A second musical influence might be Desmond Dekker, one of the first Jamaican recording artists to gain attention outside of his native country. While he’d be eclipsed by Bob Marley, he remained influential throughout his career. Some speculate that the Beatles chose the name Desmond in his honor.

It’s not all about the music, of course. Ryan, Sean and a few other kelly green appellations were gaining favor from the 1960s onward.

For some parents, Desmond became a hero name inspired by The Most Reverend Desmond Tutu, the retired Anglican Archbishop of Cape Town, South Africa, who took a leadership role in ending apartheid. In 1984, he received the Nobel Peace Prize for his work, and after retiring from the church, continues a life of service as a respected activist for social justice issues today. It also brought Desmond into use for African American parents.

Between the musical influences, the growing preference for Irish names and the South African leader, it’s no wonder that Desmond peaked in the 90s.

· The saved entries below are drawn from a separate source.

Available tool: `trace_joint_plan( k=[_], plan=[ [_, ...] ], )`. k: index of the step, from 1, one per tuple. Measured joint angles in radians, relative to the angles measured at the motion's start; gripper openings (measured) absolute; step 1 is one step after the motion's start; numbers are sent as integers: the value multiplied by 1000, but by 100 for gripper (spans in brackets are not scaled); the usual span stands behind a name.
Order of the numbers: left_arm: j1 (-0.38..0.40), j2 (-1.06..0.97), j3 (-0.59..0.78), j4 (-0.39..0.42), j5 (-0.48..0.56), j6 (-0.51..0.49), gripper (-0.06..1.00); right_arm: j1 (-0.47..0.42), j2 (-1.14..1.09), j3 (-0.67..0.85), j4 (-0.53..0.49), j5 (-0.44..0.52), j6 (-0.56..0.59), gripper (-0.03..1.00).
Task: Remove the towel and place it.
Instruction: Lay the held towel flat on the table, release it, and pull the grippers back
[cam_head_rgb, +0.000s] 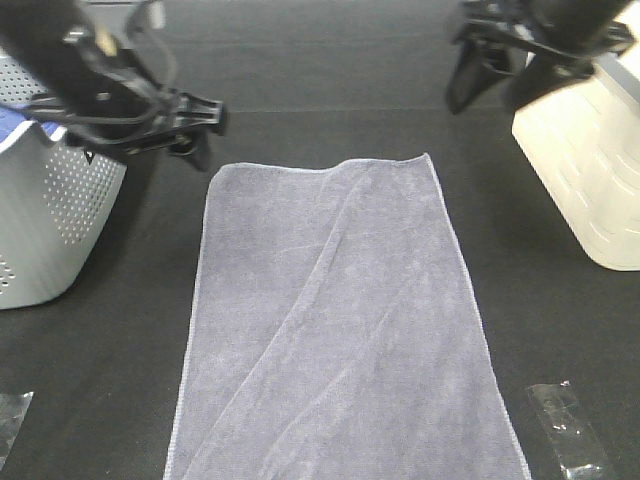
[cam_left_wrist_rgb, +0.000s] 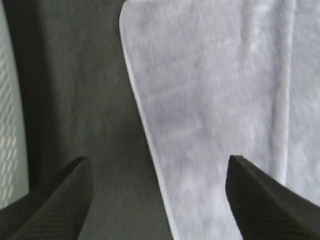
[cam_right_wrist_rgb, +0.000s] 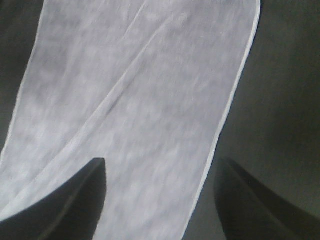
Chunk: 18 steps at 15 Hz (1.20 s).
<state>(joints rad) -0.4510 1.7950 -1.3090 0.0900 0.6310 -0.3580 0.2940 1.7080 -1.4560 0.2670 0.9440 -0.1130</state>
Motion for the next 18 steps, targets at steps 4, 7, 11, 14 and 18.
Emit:
trace_joint_plan(
  k=[4,7,11,14,18],
  plan=[
    [2,198,-233,0,56,26,71,0,244,-219,-76,-15,1,60],
    [4,352,-420,6,120,30,71,0,426,-390,-128,-26,1,59],
    [24,463,-556,-8,161,33,71,-2,540,-485,-176,-37,2,59],
    [51,545,-648,-34,203,36,71,-3,626,-531,-226,-88,22,59],
    [55,574,-658,-58,233,56,71,-4,722,-557,-256,-157,23,57]
  ],
)
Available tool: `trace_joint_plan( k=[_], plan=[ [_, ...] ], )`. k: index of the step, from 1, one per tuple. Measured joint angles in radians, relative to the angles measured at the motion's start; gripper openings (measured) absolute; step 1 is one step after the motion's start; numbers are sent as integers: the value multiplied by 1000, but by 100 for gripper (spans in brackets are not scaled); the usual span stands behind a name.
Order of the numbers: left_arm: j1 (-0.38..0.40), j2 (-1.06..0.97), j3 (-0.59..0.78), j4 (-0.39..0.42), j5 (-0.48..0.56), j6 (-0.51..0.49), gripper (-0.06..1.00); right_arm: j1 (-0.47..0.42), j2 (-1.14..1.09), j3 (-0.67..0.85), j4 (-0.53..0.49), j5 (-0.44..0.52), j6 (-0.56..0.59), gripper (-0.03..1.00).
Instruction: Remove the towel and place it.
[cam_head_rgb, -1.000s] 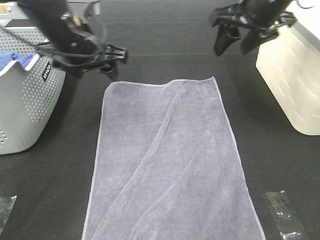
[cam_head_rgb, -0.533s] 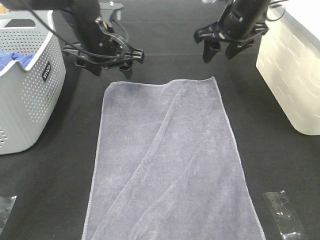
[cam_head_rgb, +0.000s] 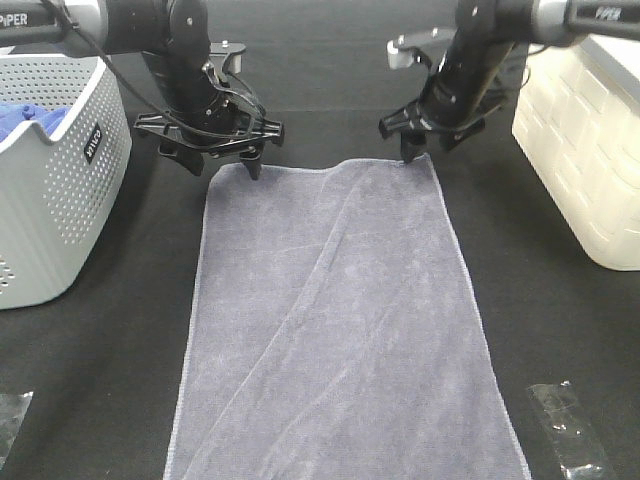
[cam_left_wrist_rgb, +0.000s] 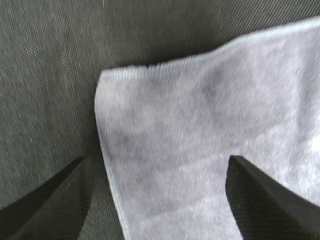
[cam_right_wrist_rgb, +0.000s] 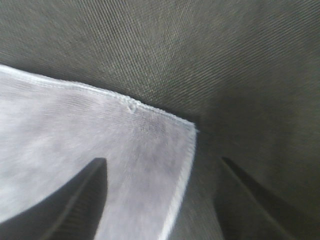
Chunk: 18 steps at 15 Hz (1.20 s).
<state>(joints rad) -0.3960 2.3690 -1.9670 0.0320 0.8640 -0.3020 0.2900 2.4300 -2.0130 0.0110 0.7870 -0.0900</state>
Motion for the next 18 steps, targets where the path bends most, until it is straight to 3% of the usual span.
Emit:
trace_joint_plan(
  k=[8,10,13,14,18],
  plan=[
    [1,0,0,-6,26,3,71,0,76,0,-29,-81,50,46],
    [1,0,0,-6,26,3,71,0,79,-4,-26,-81,51,35],
    [1,0,0,-6,27,6,70,3,83,-15,-24,-71,51,4],
    [1,0,0,-6,27,7,70,3,84,-23,-26,-60,51,0],
    [1,0,0,-5,24,7,70,2,82,-67,-72,13,57,0]
  ],
)
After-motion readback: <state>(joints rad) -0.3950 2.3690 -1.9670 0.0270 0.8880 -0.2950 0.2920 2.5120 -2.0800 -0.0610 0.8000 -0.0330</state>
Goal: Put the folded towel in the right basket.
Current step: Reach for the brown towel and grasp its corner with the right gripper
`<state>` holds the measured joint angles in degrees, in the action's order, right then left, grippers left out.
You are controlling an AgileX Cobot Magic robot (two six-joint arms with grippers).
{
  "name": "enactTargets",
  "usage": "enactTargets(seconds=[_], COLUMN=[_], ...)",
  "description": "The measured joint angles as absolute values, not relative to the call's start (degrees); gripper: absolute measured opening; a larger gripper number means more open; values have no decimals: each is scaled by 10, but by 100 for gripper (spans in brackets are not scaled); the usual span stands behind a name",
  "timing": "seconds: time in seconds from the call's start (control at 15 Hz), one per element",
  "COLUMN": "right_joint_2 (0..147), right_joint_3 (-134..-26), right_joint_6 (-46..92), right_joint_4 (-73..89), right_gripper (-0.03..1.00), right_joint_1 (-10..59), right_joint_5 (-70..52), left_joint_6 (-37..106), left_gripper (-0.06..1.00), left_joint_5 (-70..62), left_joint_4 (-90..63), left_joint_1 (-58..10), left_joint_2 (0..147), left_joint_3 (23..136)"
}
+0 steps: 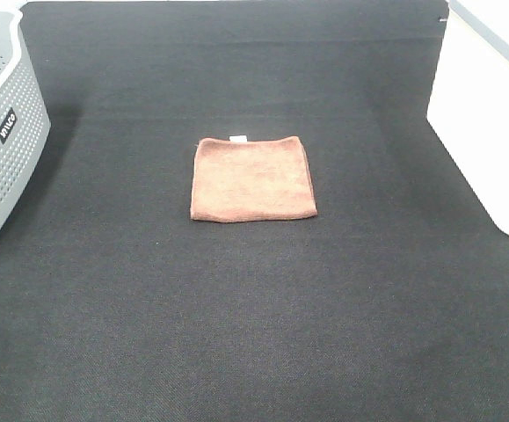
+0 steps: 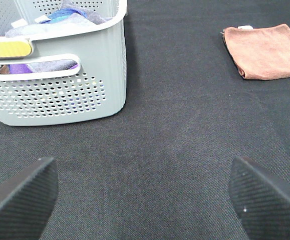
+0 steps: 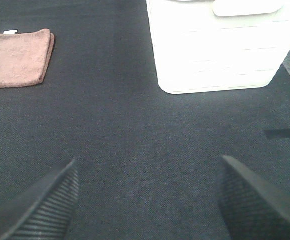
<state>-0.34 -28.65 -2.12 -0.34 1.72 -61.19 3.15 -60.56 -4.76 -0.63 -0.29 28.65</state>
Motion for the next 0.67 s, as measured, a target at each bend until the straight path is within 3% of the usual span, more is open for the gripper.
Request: enactTargets(seconds=[0.67], right_joint_2=[-3], right_joint_3=[-286], right_joint_6=[-21], right_joint_4=[-3], right_gripper=[72], right_joint_1=[17], right_joint_5=[-612], left_joint_6=[32], left_gripper=[88], left_joint_5=[-606], left_joint_4=[-48], left_joint_1=[-6], left_joint_2=[-3], left_joint_3=[286])
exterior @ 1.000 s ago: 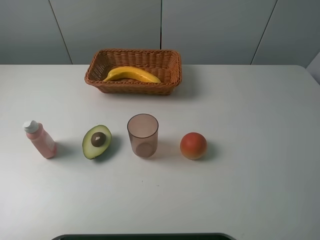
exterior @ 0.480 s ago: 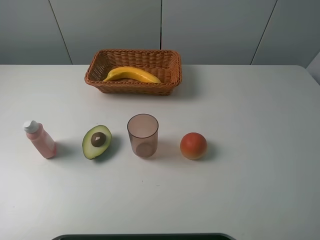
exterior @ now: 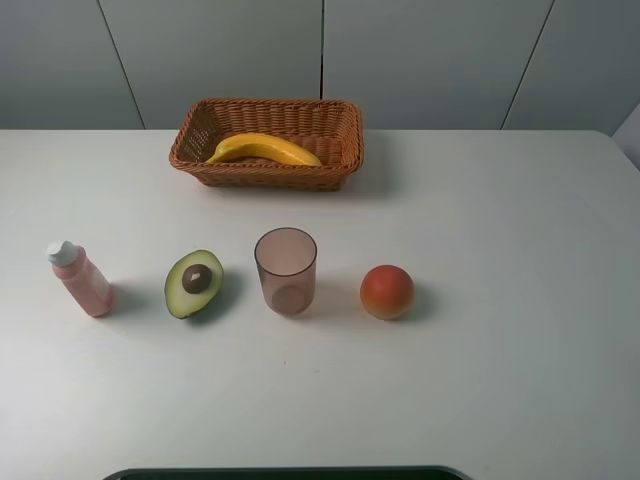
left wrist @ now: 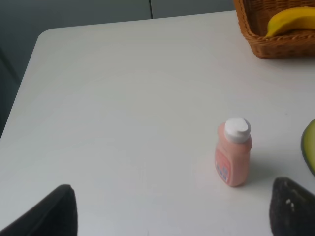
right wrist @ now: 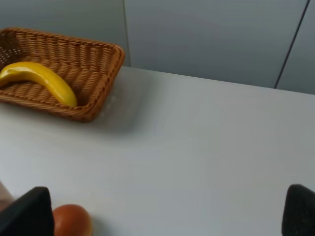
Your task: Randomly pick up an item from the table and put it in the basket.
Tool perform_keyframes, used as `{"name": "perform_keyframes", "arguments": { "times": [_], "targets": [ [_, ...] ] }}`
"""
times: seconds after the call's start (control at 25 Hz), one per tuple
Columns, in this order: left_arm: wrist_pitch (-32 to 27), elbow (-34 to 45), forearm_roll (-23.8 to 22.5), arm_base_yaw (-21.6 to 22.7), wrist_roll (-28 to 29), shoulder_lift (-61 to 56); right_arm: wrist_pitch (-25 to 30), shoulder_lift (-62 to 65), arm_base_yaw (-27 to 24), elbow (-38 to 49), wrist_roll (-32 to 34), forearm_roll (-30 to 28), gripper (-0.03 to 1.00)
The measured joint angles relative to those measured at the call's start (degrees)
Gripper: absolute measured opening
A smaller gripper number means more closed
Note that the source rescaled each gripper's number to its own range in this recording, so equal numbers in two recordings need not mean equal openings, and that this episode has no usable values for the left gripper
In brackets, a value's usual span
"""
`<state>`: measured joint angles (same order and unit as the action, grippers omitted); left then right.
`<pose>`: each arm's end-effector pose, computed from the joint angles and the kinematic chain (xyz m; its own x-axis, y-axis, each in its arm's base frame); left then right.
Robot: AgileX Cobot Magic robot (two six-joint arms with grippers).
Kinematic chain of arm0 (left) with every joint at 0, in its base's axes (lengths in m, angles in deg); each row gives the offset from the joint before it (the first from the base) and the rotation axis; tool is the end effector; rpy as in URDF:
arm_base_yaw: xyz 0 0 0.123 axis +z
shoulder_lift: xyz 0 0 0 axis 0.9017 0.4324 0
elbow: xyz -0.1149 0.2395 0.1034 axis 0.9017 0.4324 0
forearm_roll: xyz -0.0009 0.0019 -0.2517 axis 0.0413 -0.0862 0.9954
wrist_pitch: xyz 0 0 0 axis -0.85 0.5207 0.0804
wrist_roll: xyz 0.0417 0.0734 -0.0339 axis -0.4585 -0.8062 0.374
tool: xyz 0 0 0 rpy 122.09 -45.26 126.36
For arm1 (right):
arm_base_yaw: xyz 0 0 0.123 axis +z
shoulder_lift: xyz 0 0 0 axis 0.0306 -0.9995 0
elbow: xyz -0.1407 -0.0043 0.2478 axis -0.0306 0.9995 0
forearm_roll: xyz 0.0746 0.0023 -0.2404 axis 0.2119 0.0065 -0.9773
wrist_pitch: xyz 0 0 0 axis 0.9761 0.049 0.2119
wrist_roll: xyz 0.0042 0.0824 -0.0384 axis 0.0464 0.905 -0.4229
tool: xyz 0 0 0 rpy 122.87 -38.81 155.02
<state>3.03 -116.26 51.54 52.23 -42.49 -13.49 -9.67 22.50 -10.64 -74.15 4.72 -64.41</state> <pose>-0.0055 0.0092 0.2788 -0.4521 0.1006 -0.8863 0.1352 0.9899 0.0434 0.0805 0.0187 0.3528 -0.4991 -0.1414 -0.8549 -0.2563 0.9666 -0.0102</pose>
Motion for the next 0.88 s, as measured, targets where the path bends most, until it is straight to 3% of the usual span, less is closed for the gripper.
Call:
{"name": "perform_keyframes", "arguments": {
  "times": [0.24, 0.48, 0.88],
  "targets": [
    [0.0, 0.0, 0.0, 0.0, 0.0, 0.0, 0.58, 2.36, 7.43, 4.35, 2.81, -5.49, 1.0],
    [0.0, 0.0, 0.0, 0.0, 0.0, 0.0, 8.5, 8.8, 7.67, 4.94, 12.56, -14.7, 1.0],
    [0.0, 0.0, 0.0, 0.0, 0.0, 0.0, 9.82, 29.54, 7.67, 13.72, 17.84, -19.25, 1.0]
  ]
}}
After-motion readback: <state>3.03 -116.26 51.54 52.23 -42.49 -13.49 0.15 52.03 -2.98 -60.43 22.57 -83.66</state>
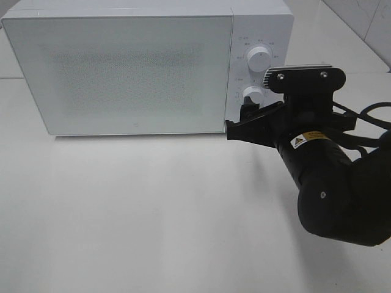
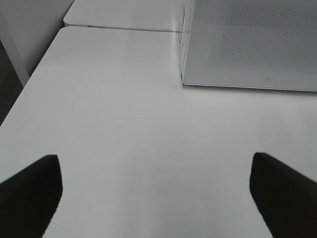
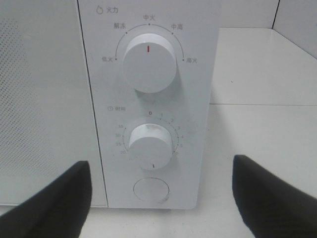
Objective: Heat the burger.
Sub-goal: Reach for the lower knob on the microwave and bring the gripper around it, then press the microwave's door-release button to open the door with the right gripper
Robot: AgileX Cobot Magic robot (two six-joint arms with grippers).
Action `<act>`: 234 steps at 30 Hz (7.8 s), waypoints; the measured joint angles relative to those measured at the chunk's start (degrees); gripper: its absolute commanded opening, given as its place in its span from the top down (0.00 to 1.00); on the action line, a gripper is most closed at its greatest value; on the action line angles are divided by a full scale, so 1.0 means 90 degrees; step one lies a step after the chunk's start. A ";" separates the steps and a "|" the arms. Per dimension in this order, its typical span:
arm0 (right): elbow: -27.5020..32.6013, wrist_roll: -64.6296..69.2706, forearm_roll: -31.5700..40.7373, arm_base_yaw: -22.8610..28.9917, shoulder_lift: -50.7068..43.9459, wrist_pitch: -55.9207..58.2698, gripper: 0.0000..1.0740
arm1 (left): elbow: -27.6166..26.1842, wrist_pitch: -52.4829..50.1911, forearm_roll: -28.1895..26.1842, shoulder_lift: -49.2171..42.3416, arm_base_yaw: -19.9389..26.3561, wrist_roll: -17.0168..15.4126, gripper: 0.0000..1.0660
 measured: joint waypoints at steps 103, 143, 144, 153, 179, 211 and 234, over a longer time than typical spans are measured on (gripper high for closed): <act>-0.1642 0.7232 -0.1509 -0.1082 0.1897 0.0076 1.00 | 0.0000 0.0000 0.0038 0.0000 0.0000 0.0000 0.08; -0.1623 1.2000 -0.1566 -0.1108 0.1897 0.0019 1.00 | 0.0000 0.0000 0.0038 0.0000 0.0000 0.0000 0.08; -0.1623 1.2000 -0.1566 -0.1108 0.1897 0.0019 1.00 | 0.0000 0.0000 0.0038 0.0000 0.0000 0.0000 0.08; -0.1630 1.1790 -0.1439 -0.1082 0.1897 0.0013 0.96 | 0.0000 0.0000 0.0038 0.0000 0.0000 0.0000 0.08; -0.1674 1.1096 -0.1108 -0.1006 0.1897 0.0025 0.39 | 0.0000 0.0000 0.0064 0.0000 0.0000 0.0000 0.08; 0.0019 0.5876 -0.2247 -0.1311 -0.0910 0.3737 0.33 | 0.0000 0.0000 0.0076 0.0000 0.0000 0.0000 0.08; -0.1019 0.4883 -0.6385 -0.2610 -0.3705 1.0243 0.33 | 0.0000 0.0000 0.0083 0.0000 0.0006 0.0000 0.08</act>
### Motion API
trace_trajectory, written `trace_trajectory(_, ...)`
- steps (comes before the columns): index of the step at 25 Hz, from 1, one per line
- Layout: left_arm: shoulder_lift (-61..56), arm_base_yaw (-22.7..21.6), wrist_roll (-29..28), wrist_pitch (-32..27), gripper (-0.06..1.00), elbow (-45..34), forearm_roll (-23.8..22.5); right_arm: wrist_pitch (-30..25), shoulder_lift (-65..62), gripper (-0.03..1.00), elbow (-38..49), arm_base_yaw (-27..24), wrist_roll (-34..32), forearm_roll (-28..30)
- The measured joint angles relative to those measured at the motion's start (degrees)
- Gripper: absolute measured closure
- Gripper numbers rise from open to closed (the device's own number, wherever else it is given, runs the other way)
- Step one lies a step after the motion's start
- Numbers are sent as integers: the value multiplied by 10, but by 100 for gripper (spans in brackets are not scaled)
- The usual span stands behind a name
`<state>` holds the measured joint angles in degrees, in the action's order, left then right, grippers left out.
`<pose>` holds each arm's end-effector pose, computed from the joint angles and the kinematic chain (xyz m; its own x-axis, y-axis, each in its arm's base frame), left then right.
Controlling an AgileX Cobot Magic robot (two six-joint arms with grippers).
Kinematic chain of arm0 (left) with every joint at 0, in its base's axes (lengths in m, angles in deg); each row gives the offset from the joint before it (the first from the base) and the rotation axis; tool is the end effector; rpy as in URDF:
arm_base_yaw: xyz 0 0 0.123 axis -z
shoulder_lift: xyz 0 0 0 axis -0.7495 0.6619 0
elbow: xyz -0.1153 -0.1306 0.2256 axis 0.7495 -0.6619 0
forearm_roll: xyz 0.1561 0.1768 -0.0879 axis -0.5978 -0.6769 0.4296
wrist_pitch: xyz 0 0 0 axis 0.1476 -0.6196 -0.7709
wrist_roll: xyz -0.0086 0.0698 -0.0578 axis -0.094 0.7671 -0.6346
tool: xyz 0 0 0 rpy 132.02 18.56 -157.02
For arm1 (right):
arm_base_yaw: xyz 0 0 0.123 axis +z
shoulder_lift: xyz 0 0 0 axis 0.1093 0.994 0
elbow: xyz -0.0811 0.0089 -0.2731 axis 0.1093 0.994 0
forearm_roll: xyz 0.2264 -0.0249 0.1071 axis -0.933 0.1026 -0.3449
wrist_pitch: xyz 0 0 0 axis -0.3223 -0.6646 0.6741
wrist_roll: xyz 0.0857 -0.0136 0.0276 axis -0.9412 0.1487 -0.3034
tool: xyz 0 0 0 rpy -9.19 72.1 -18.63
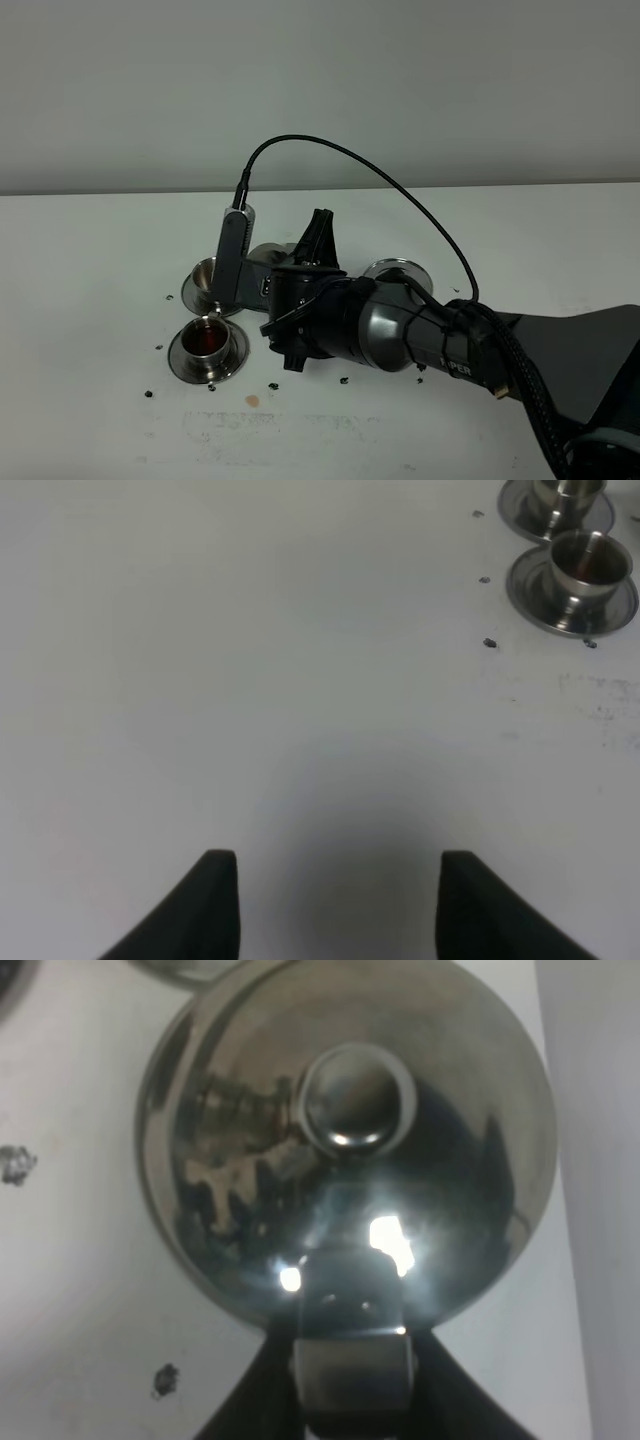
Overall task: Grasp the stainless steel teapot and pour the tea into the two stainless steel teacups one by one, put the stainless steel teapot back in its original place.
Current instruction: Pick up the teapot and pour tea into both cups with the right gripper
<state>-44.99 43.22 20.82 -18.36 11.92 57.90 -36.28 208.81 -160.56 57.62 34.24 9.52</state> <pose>-0.0012 0.0008 0.2641 -0.4922 -0.0296 -0.8700 -0.0943 0.9954 0.0195 0.3379 0.3453 0.1623 -0.0813 -0.9801 -0.1809 -0.6804 0.1872 -0.7085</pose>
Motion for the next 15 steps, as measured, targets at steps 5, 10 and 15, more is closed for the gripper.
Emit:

Today, Desmond has been slowly moving in the opposite direction. In 2007, he ranked #427. But we don’t think he’s headed for obscurity.

Two factors keep this choice current. First, there’s that zippy z sound with the nickname Des or Dez. Second, Desmond Hume appears as a character on the smash ABC hit Lost.

If Desmond has one drawback, it’s that -mond ending, shared by clunky choices like Edmund and Sigmund and not-quite-ready-for-revival Raymond. But we think that the sparky Des can overcome that hurdle.

With plenty of story to tell, we find this 20th century choice has far more depth than many names of recent discovery. Whether you’re Irish, a Beatles fan or eager to choose a name with a notable bearer, Desmond can meet your criteria.

About Abby Sandel

Whether you're naming a baby, or just all about names, you've come to the right place! Appellation Mountain is a haven for lovers of obscure gems and enduring classics alike.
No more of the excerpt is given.